You are viewing a plain text version of this content. The canonical link for it is here.

Posted to dev@beam.apache.org by Alisdair Sullivan <al...@unity3d.com> on 2021/07/21 03:27:53 UTC

KafkaIO SDF reader not respecting consumer group persisted offsets

With the KafkaUnboundedReader when a consumer is configured with a consumer group id a call is made to get the current position of the consumer group for each topic/partition pair. This offset is used as the initial offset for the read transform. This allows pipelines that persist offsets (either via auto commit configured via the consumer or via the commit offsets in finalize option) to later resume at the same point.

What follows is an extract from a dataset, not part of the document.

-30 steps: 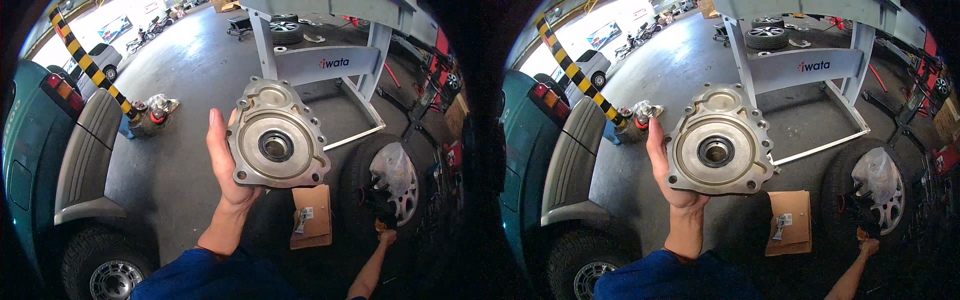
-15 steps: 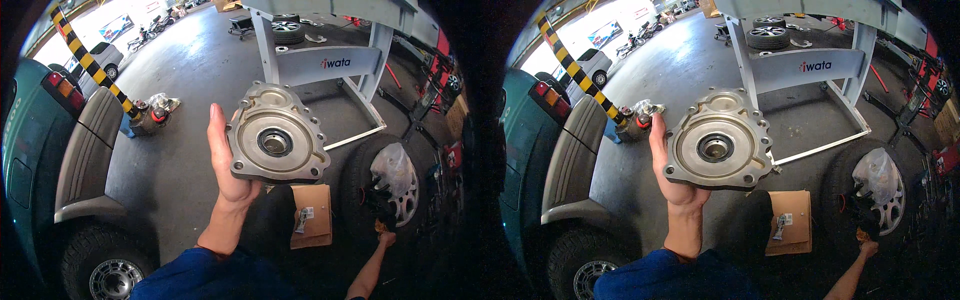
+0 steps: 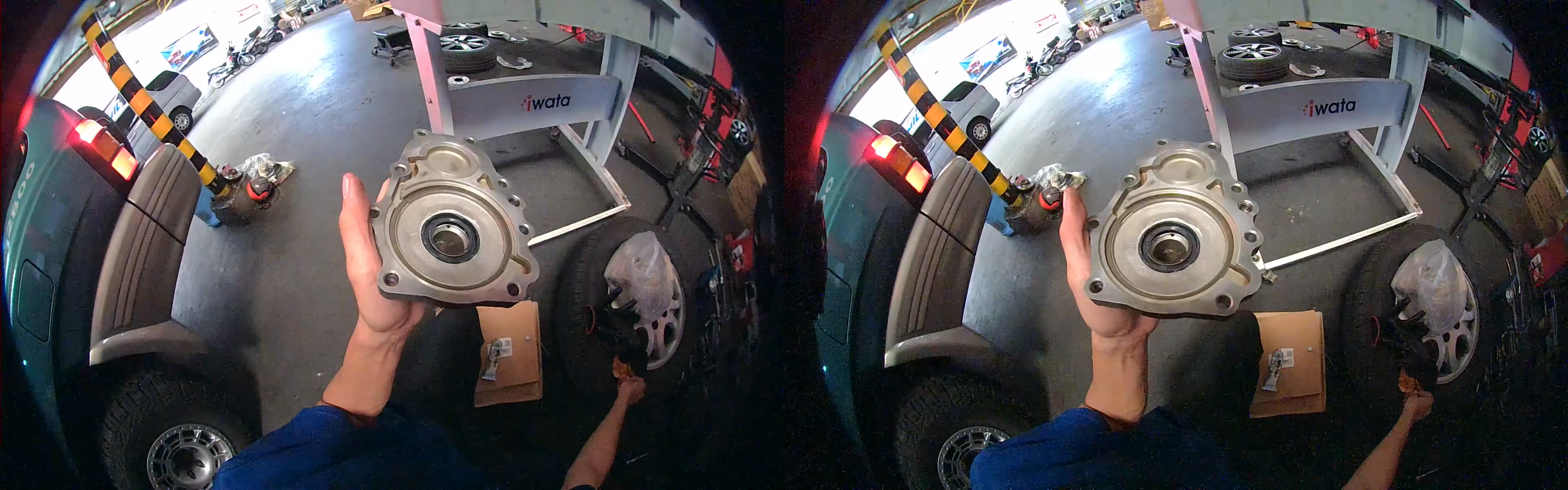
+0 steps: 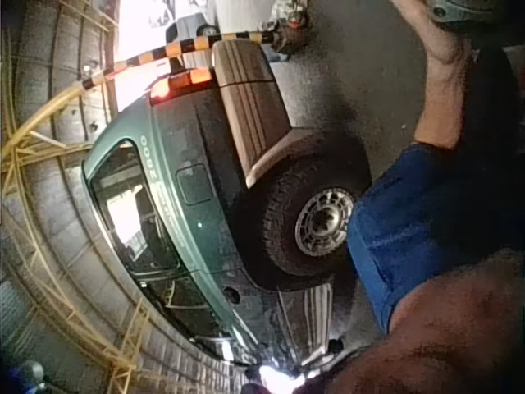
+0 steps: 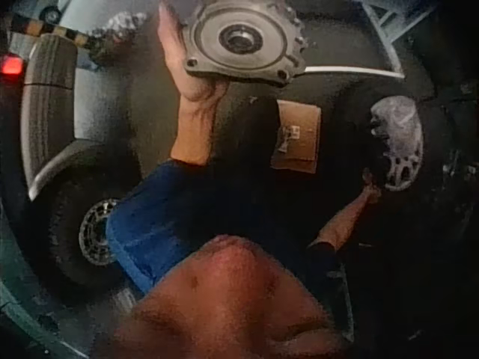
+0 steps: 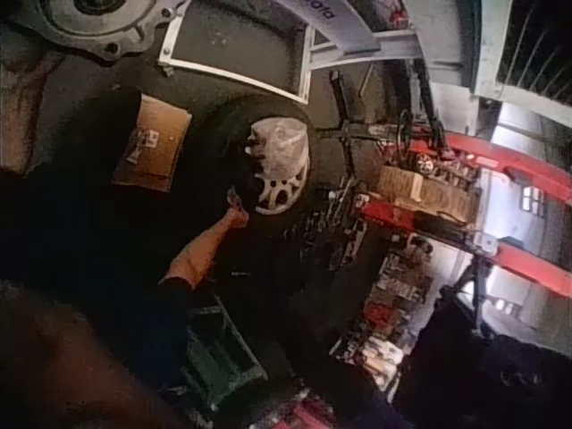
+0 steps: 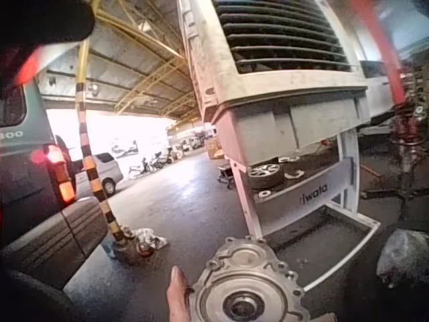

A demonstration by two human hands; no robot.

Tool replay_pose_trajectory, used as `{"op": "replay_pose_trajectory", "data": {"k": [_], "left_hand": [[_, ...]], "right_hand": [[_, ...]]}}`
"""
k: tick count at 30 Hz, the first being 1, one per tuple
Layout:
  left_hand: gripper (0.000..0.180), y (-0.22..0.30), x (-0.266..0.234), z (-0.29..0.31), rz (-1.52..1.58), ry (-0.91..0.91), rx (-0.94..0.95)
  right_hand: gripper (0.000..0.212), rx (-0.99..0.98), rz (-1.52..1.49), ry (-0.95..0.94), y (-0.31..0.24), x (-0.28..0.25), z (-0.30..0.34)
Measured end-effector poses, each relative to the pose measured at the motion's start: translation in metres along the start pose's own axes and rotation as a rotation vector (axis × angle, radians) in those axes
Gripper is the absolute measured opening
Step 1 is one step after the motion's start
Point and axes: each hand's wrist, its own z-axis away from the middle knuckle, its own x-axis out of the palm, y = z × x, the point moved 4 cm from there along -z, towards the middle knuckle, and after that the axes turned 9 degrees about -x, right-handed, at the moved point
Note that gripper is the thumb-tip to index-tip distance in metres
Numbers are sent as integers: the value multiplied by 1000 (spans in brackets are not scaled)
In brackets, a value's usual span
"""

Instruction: The person applies a small amount of sealant from a tube onto the inner rim of a metal housing component. They then use their finger to spread the sealant evenly around the circular groove. The person repeatedly rotates and inspects the component to check the sealant application before placing it on a cardboard box.

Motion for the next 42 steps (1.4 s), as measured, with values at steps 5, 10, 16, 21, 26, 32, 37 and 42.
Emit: {"op": "replay_pose_trajectory", "data": {"k": [5, 10, 16, 21, 26, 32, 37, 42], "left_hand": [[72, 1, 13, 2, 177, -229, 112], [73, 2, 12, 3, 111, -255, 177], [78, -9, 11, 8, -234, 38, 78], [90, -11, 8, 13, -421, 108, 132], [99, -14, 15, 12, -499, 74, 152], [103, -12, 24, 17, -482, 43, 134], [100, -13, 26, 20, -438, 48, 91], [87, -12, 31, 23, -314, 81, 74]], "right_hand": [[39, 168, 103, -65, -17, -23, 4], [59, 107, 18, 288, -88, -82, 20], [43, -606, -912, 334, -293, -195, 69], [45, -1236, -1154, -9, -429, -286, 256], [76, -1637, -1097, -190, -459, -303, 331], [89, -1739, -781, -273, -480, -315, 356], [92, -1712, -873, -163, -485, -308, 363], [83, -1730, -872, -53, -489, -311, 368]]}}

With the SDF implementation (ReadSourceDescriptors/ReadFromKafkaDoFn) of the Kafka reader no equivalent call is made to retrieve offsets. The SDF implementation uses instead the offset consumer to retrieve the initial offset. Because the offset consumer is configured to never commit offsets this will always be one of earliest, latest or an offset calculated from a specific time. 

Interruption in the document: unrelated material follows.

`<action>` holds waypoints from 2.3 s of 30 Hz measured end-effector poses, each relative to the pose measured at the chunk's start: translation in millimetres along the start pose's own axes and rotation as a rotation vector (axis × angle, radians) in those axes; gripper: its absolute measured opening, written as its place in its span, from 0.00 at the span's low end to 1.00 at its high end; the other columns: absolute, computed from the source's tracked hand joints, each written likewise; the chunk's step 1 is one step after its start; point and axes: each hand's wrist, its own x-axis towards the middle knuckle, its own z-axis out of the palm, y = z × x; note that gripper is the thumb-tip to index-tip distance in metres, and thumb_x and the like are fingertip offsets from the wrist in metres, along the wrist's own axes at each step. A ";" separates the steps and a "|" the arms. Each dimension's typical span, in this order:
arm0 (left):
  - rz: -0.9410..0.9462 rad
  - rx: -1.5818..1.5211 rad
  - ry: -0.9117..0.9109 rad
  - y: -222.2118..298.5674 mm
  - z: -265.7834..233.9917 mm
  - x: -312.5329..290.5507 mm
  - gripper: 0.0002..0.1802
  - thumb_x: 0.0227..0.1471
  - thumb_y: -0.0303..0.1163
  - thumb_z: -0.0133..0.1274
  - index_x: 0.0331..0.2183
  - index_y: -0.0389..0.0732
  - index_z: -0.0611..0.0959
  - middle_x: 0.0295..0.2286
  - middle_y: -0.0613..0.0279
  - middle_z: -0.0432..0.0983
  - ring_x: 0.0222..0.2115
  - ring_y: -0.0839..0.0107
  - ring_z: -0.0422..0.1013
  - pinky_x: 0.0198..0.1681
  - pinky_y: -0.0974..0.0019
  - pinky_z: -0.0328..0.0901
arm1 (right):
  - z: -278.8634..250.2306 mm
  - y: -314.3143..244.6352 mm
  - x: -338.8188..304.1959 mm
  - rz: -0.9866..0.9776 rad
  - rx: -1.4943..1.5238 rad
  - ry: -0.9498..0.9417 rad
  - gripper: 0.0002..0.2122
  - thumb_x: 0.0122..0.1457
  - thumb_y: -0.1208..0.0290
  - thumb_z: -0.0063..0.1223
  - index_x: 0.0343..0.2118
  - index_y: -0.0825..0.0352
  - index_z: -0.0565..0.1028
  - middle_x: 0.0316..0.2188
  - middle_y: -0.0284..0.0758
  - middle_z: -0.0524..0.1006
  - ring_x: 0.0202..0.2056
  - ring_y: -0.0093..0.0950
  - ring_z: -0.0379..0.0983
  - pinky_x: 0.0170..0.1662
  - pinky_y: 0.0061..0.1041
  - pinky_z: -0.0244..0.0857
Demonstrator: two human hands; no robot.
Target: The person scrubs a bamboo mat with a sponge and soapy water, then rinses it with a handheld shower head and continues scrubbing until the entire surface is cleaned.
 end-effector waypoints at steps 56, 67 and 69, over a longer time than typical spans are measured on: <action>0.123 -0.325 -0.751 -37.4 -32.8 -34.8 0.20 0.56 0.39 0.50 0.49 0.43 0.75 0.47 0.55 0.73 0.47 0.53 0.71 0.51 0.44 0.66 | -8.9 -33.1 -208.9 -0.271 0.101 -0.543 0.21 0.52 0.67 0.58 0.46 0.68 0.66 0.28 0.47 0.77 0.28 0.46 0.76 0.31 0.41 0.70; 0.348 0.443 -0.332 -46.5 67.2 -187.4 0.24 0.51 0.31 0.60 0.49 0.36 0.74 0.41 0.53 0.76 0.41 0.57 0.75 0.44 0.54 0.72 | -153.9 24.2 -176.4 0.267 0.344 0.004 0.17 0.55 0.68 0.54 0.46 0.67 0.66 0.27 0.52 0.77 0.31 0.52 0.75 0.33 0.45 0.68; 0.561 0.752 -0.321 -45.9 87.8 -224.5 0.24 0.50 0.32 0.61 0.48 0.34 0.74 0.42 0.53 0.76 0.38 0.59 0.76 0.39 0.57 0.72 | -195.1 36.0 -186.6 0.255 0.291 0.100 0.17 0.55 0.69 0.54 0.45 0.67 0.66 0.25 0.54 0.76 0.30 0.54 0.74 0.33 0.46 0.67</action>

Users can provide to ReadFromKafkaDoFn a KafkaSourceDescriptor with an initial offset retrieved explicitly but on a failure of the processElement transform there is no way to resume from the last persisted offset. Instead I believe the original offset will be used. In long lived pipelines this will result in data duplication.

Is this an intended change, or should I open an issue marking this as a regression in functionality? Thanks.

Re: KafkaIO SDF reader not respecting consumer group persisted offsets

Posted by Boyuan Zhang <bo...@gmail.com>.

Hi Alisdair,

There are several ways to configure SDF implementation
(ReadSourceDescriptors/ReadFromKafkaDoFn)  to commit the offset:

   - Set `enable.auto.commit` in your consumer config, or
   - Configure your KafkaIO with commitOffsetsInFinalize
   <https://github.com/apache/beam/blob/6fcd3391145d5554a87fdb59a72784a26fe8839a/sdks/java/io/kafka/src/main/java/org/apache/beam/sdk/io/kafka/KafkaIO.java#L1128-L1137>.
   It will expand the Kafka read with a Kafka commit transform
   <https://github.com/apache/beam/blob/6fcd3391145d5554a87fdb59a72784a26fe8839a/sdks/java/io/kafka/src/main/java/org/apache/beam/sdk/io/kafka/KafkaCommitOffset.java#L111-L131>,
   which commits offset every 5 mins.

I believe this behavior is the same as KafkaUnboundedReader. That means,
even with KafkaUnboundedReader, you need to provide these commit
configurations to your Kafka read to let it commit the offset when it's
time to do so.

On Tue, Jul 20, 2021 at 9:33 PM Alisdair Sullivan <
alisdair.sullivan@unity3d.com> wrote:

> With the KafkaUnboundedReader when a consumer is configured with a
> consumer group id a call is made to get the current position of the
> consumer group for each topic/partition pair. This offset is used as the
> initial offset for the read transform. This allows pipelines that persist
> offsets (either via auto commit configured via the consumer or via the
> commit offsets in finalize option) to later resume at the same point.
>
> With the SDF implementation (ReadSourceDescriptors/ReadFromKafkaDoFn) of
> the Kafka reader no equivalent call is made to retrieve offsets. The SDF
> implementation uses instead the offset consumer to retrieve the initial
> offset. Because the offset consumer is configured to never commit offsets
> this will always be one of earliest, latest or an offset calculated from a
> specific time.
>
> Users can provide to ReadFromKafkaDoFn a KafkaSourceDescriptor with an
> initial offset retrieved explicitly but on a failure of the processElement
> transform there is no way to resume from the last persisted offset. Instead
> I believe the original offset will be used. In long lived pipelines this
> will result in data duplication.
>
> Is this an intended change, or should I open an issue marking this as a
> regression in functionality? Thanks.
>
>